RESOURCE MANAGER: It’s the ultimate authority that arbitrates resources among all the applications in the system.

HIGHLIGHTS

  • Manages global assignment of compute resources to applications and the per-application. The ApplicationMaster utility in Resource Manager manages the application’s scheduling and coordination; &
  • Splits up the two major functionalities of overburdened JobTracker (resource management and job scheduling/monitoring) into two separate daemons: a global Resource Manager and per-application ApplicationMaster.

CLUSTER SET-UP ON CONFIGURATION

To install and configure Hadoop on the master and slave nodes, the following steps needs to be followed:

    1. Install JDK Hotspot version 1.6 or above.
    2. Download the Hadoop installation file to each of the master and slave nodes.
    3. Extract the installer to the appropriate directory on each cluster node and modify the hadoop_env.sh script to point to the location of the environment variable JAVA_HOME.
    4. Set up the following Hadoop environment variables by setting these values in the .bashrc file on all nodes. Configure these values to suit your specific environment:

export JAVA_HOME=/home/ubuntu/installs/jdk1.6.0_45

export HADOOP_PREFIX=/home/ubuntu/installs/hadoop/hadoop-2.4.0

export PATH=”/home/ubuntu/installs/hadoop/hadoop-2.4.0/etc/hadoop:/home/ubuntu/installs/hadoop/hadoop-2.4.0/bin:/home/ubuntu/installs/jdk1.6.0_45/bin:~/installs/hadoop/hadoop-2.4.0/sbin:$PATH”

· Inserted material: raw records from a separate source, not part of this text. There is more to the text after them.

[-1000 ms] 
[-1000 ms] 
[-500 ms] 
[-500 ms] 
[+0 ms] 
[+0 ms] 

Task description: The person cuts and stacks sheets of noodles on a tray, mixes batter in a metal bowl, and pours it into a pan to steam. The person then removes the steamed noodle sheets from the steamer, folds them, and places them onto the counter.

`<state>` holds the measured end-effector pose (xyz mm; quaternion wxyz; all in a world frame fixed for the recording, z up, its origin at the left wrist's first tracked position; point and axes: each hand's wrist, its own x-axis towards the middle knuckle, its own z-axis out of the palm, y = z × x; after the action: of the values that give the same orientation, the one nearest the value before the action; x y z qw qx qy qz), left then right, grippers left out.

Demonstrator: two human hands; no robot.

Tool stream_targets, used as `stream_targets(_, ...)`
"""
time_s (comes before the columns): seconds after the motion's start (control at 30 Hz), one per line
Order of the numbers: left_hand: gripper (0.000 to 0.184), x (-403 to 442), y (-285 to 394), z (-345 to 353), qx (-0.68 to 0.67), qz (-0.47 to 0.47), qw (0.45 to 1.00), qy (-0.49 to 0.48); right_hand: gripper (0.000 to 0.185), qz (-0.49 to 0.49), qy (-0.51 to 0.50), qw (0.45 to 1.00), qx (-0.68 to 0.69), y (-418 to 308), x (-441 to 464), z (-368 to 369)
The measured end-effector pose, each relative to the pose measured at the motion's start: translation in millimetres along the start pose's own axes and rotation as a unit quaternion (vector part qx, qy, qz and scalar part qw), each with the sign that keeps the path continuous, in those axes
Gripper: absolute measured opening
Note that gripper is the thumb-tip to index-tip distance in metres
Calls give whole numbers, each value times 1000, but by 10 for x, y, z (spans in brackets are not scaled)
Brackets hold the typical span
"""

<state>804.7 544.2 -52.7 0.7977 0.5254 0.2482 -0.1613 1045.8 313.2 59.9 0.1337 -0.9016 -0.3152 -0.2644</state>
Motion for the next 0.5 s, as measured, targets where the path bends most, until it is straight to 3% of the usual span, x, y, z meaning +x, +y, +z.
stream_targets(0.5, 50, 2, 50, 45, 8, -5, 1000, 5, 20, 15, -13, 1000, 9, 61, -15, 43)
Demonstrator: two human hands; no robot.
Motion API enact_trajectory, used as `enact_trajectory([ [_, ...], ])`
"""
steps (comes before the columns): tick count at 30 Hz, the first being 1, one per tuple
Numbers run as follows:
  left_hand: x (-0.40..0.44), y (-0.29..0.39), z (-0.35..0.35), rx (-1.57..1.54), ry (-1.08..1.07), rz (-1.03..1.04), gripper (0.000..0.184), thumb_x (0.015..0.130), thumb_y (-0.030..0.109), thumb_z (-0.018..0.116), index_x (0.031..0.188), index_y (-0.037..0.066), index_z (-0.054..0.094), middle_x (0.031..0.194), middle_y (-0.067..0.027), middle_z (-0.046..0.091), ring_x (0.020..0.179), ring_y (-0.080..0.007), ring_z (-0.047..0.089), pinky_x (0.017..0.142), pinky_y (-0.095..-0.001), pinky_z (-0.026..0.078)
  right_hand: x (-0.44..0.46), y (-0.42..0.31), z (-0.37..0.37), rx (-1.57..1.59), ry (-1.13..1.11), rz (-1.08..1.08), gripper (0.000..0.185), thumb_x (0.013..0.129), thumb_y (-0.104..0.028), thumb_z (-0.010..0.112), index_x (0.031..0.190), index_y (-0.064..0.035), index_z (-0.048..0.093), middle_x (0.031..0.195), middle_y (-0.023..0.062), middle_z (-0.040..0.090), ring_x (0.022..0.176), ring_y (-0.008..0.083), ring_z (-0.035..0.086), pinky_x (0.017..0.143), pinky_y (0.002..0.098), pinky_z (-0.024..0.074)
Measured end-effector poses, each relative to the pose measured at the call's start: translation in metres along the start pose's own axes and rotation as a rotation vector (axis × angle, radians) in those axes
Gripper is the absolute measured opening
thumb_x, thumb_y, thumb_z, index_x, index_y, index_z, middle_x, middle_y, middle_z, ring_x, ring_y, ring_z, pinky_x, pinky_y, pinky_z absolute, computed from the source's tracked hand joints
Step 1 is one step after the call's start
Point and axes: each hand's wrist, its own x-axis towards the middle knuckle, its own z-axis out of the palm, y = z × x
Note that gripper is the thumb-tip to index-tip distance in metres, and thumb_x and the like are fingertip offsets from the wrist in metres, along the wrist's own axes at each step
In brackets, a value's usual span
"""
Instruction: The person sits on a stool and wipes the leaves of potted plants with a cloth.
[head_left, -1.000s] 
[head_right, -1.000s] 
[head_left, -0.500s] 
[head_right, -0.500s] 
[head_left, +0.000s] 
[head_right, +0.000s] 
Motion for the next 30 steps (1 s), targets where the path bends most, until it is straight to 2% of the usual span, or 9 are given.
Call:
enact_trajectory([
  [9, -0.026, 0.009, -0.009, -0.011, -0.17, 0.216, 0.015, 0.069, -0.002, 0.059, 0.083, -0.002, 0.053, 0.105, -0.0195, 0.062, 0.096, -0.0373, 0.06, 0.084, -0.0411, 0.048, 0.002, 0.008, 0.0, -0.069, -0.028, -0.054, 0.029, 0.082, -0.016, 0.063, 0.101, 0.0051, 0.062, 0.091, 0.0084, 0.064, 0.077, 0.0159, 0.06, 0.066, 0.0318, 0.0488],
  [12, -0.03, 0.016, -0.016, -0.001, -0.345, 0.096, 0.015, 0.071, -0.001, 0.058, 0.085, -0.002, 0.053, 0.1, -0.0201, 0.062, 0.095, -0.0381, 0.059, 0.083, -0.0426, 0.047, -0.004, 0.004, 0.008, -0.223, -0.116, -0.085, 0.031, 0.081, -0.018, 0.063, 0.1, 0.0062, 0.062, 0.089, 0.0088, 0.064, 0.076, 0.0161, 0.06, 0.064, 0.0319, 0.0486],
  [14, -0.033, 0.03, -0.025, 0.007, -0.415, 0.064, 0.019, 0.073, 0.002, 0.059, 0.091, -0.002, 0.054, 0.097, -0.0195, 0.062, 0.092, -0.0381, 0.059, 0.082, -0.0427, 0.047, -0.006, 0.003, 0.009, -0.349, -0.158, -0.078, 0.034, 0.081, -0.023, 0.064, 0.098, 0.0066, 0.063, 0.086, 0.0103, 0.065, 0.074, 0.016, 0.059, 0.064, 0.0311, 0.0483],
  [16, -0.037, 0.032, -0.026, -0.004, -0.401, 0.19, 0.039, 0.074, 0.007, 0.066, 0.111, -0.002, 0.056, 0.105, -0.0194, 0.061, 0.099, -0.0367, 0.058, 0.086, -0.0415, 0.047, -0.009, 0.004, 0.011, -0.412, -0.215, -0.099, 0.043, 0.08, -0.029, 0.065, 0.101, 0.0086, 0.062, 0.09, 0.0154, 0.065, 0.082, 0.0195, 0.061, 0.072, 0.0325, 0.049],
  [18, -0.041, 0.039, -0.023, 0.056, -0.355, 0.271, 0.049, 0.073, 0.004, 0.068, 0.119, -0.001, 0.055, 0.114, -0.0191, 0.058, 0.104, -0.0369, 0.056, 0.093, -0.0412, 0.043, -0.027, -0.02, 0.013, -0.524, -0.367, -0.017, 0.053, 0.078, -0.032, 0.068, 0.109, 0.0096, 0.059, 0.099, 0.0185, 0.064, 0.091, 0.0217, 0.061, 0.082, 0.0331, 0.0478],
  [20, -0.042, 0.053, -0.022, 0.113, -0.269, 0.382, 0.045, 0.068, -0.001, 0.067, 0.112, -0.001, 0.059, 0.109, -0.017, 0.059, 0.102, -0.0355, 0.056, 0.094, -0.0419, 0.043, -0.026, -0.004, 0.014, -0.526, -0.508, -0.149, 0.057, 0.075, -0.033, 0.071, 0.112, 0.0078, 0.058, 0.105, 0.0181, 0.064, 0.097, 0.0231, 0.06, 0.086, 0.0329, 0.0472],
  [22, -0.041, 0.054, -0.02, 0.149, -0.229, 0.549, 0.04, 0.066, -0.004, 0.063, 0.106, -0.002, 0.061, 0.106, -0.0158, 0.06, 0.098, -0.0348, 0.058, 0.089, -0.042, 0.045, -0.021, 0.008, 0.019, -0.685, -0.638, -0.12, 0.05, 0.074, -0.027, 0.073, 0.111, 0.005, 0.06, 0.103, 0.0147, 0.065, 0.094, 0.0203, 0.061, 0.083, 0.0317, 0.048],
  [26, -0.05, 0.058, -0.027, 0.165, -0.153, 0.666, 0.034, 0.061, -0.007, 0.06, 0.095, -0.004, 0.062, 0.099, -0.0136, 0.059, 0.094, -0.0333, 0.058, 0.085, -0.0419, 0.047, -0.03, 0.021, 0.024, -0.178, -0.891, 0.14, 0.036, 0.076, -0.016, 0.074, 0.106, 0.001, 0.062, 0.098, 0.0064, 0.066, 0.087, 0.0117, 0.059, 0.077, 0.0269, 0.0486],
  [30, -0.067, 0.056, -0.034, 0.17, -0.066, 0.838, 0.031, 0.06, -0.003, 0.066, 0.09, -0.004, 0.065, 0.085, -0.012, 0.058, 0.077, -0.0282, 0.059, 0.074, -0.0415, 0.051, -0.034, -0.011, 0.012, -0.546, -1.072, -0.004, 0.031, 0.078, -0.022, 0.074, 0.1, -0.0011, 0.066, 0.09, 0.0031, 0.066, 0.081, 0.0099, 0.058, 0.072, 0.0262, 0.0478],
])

export HADOOP_HOME=/home/ubuntu/installs/hadoop/hadoop-2.4.0

export HADOOP_MAPRED_HOME=$HADOOP_HOME

export HADOOP_COMMON_HOME=$HADOOP_HOME

export HADOOP_HDFS_HOME=$HADOOP_HOME

export YARN_HOME=$HADOOP_HOME

export HADOOP_CONF_DIR=$HADOOP_HOME/etc/hadoop

export YARN_CONF_DIR=$HADOOP_HOME/etc/hadoop

5)Perform some basic configuration to configure the Hadoop cluster. On the master and slave nodes navigate to $HADOOP_HOME/etc/hadoop and modify the following files to configure yarn, set up the dfs replication factor and to setup mapreduce.

  1. a) core-site.xml 

<configuration>

  <property>

    <name>fs.default.name</name>

    <value>hdfs://<master_private_ip>:9000</value>

  </property>

  <property>

    <name>hadoop.tmp.dir</name>

    <value>/home/ubuntu/installs/hadoop/hadoop-2.4.0/tmp</value>

  </property>

</configuration>

  1. b) yarn-site.xml

<configuration>

  <property>

    <name>yarn.nodemanager.aux-services</name>

    <value>mapreduce_shuffle</value>

  </property>

  <property>

    <name>yarn.nodemanager.aux-services.mapreduce.shuffle.class</name>

    <value>org.apache.hadoop.mapred.ShuffleHandler</value>

  </property>

  <property>

    <name>yarn.resourcemanager.resource-tracker.address</name>

    <value><master_private_ip>:8025</value>

  </property>

  <property>

    <name>yarn.resourcemanager.scheduler.address</name>

    <value><master_private_ip>:8030</value>

  </property>

  <property>

    <name>yarn.resourcemanager.address</name>

    <value><master_private_ip>:8040</value>

  </property>

 </configuration>

  1. c) hdfs-site.xml

 <configuration>

   <property>

     <name>dfs.replication</name>

     <value>2</value>

   </property>

   <property>

     <name>dfs.permissions</name>

     <value>false</value>

   </property>

 </configuration>

  1. d) mapred-site.xml

<configuration>

 <property>

   <name>mapreduce.framework.name</name>

   <value>yarn</value>

 </property>

</configuration>

6) On the master node only, modify the file “slaves” in HADOOP_HOME/etc/hadoop to list the private ip addresses of the slave nodes so that the node manager and data nodes will run only on the 2 slave nodes.

Slaves file:

10.75.31.5

10.89.4.229

7) The last step before testing the installation is to format the file system on the namenode which will run on the master node in this setup scenario which can be performed by executing the command:

HADOOP_HOME/bin/hadoop -format namenode

CONCLUSION

Rapidly maturing as a versatile and secure platform, Hadoop V2 more interactive and specialized processing models will only further position the Hadoop ecosystem as the dominant big data analysis platform.